I am trying to write a simple compiler. I am currently in the scanner part. Concerning string token, I have the following rule in the flex file :
\"([^\\\n]|\\.)*\" { clean_string(); return TK_STRING; }
It works perfectly (this is not the question). clean_string function is called to removed leading and trailing " and to transform \n and \t to their corresponding ascii character.
int clean_string () {
char * mystr;
mystr=strdup(yytext+1) ; // copy yytext and remove leading "
if (! mystr) return 1;
mystr[yyleng-2]='\0'; // remove trailing "

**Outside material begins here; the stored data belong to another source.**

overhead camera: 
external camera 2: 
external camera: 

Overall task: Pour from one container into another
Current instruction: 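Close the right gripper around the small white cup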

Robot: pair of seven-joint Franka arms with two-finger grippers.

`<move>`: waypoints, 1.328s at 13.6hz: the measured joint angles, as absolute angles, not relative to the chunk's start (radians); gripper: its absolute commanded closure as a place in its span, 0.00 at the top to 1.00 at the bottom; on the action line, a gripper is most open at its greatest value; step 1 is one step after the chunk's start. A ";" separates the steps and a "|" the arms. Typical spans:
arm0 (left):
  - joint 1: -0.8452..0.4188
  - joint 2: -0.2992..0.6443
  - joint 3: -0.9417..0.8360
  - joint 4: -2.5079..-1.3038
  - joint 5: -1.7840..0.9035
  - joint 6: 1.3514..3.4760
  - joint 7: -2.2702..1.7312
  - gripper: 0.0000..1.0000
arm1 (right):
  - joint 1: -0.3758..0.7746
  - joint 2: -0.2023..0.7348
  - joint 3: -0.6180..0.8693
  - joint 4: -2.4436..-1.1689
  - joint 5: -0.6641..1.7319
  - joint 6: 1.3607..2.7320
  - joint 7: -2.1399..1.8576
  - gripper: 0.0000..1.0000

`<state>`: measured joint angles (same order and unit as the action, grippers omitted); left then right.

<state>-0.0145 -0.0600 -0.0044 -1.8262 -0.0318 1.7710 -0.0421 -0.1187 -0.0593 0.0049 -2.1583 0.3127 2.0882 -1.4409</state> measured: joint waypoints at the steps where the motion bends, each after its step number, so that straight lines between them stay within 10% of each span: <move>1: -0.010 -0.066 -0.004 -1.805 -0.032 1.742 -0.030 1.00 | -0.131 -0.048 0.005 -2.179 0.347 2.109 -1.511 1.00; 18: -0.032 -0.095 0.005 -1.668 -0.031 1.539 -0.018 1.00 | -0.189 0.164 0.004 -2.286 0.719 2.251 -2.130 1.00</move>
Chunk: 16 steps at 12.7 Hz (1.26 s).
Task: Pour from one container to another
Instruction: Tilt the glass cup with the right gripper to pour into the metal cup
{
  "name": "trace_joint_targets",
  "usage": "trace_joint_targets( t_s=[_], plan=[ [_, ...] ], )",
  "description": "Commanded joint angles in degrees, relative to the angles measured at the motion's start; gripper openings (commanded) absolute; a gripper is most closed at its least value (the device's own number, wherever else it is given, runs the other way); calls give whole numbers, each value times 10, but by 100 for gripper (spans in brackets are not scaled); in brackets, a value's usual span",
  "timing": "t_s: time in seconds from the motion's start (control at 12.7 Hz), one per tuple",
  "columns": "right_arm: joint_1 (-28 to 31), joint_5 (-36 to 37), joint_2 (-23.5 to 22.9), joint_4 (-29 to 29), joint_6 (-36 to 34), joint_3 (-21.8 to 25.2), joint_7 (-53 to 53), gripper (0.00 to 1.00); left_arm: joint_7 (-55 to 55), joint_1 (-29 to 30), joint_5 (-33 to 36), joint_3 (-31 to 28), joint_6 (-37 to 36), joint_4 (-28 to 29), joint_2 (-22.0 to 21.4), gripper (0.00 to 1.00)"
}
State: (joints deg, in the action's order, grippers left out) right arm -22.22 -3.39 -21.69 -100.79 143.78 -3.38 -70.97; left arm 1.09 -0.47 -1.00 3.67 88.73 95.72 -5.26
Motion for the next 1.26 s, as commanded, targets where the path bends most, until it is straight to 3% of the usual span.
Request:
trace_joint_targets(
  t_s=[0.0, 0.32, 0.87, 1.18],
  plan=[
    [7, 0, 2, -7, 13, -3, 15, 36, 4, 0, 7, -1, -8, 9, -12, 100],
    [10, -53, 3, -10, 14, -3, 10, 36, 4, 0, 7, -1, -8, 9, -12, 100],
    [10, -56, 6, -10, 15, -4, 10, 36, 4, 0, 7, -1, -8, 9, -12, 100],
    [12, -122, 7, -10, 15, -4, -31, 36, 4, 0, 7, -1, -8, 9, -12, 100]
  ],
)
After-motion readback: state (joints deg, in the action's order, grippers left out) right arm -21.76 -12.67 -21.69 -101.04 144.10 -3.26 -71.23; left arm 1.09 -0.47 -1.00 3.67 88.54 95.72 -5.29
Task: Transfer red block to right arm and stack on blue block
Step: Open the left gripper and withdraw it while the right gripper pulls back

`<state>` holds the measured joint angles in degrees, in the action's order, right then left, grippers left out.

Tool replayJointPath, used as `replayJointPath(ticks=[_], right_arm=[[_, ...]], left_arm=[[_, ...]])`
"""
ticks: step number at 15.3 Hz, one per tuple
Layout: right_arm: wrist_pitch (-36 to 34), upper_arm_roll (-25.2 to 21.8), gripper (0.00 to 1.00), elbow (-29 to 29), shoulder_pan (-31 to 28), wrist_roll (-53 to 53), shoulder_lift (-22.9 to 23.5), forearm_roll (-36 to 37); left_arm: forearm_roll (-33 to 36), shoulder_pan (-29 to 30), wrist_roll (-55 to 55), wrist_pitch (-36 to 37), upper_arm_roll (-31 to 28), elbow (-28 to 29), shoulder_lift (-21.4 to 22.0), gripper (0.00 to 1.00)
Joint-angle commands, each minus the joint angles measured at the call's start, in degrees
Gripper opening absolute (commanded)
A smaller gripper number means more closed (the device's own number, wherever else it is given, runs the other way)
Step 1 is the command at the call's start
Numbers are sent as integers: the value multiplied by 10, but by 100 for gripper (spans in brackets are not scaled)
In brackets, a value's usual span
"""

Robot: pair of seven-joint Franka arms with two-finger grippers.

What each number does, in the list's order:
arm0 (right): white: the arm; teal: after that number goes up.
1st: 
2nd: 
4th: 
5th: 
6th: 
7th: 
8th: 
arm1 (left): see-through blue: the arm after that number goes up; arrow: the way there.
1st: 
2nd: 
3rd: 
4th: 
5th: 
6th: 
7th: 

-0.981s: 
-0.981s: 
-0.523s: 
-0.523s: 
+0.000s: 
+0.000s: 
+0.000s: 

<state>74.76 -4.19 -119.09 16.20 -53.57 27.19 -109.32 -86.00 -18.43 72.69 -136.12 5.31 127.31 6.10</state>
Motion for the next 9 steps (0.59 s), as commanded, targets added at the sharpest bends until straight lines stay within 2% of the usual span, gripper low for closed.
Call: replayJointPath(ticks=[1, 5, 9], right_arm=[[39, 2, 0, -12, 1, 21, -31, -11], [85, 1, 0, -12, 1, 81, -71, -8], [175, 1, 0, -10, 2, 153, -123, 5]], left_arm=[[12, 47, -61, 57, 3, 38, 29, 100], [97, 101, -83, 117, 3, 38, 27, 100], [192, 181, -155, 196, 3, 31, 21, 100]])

for (int i=0, j=0; i<=strlen(mystr); i++, j++) { // "<=" and not "<" to get /0, i : mystr indice and j : yytext indice
if (mystr[i]=='\\') {
i++;
if (mystr[i]=='n') yytext[j]='\n';
else if (mystr[i]=='t') yytext[j]='\t';
else yytext[j]=mystr[i];
}
else yytext[j]=mystr[i];
}
yyleng=strlen(yytext);
free(mystr);
return 0 ;
}
It also works perfectly.
My question is the following :
At the end of the function, I update yyleng because yytext has changed. I wonder if I have another variable to update to avoid some unexpected behavior in another part of the program.
Unless you use yymore()
in your action (and evidently, you do not), the flex-generated scanner does not require yyleng
to reflect the length of yytext
. You can modify yyleng
in any way, or you can modify the contents of yytext
between index 0 and index yyleng-1
, including making it shorter.
Having said that, you need to be aware that the contents of yytext
are only stable until the next time you call yylex
. In almost all applications, particularly if you are planning on using the scanner from a parser with lookahead (such as a parser generated by yacc/bison), you will want the scanner to use a copy of the contents of yytext
. In particular, yacc/bison generated scanners expect to find the semantic value of tokens (that is, the token string or some value derived from it) in some member of the union yylval
, generally in the form of a pointer.
So I'd strongly recommend that your function put the desired string contents into mystr
and then return it (rather than freeing it immediately), and that the action place the pointer in a place where the parser can use it. That will require only a minor modification to your code and will make the scanner usable with a yacc/bison-generated parser.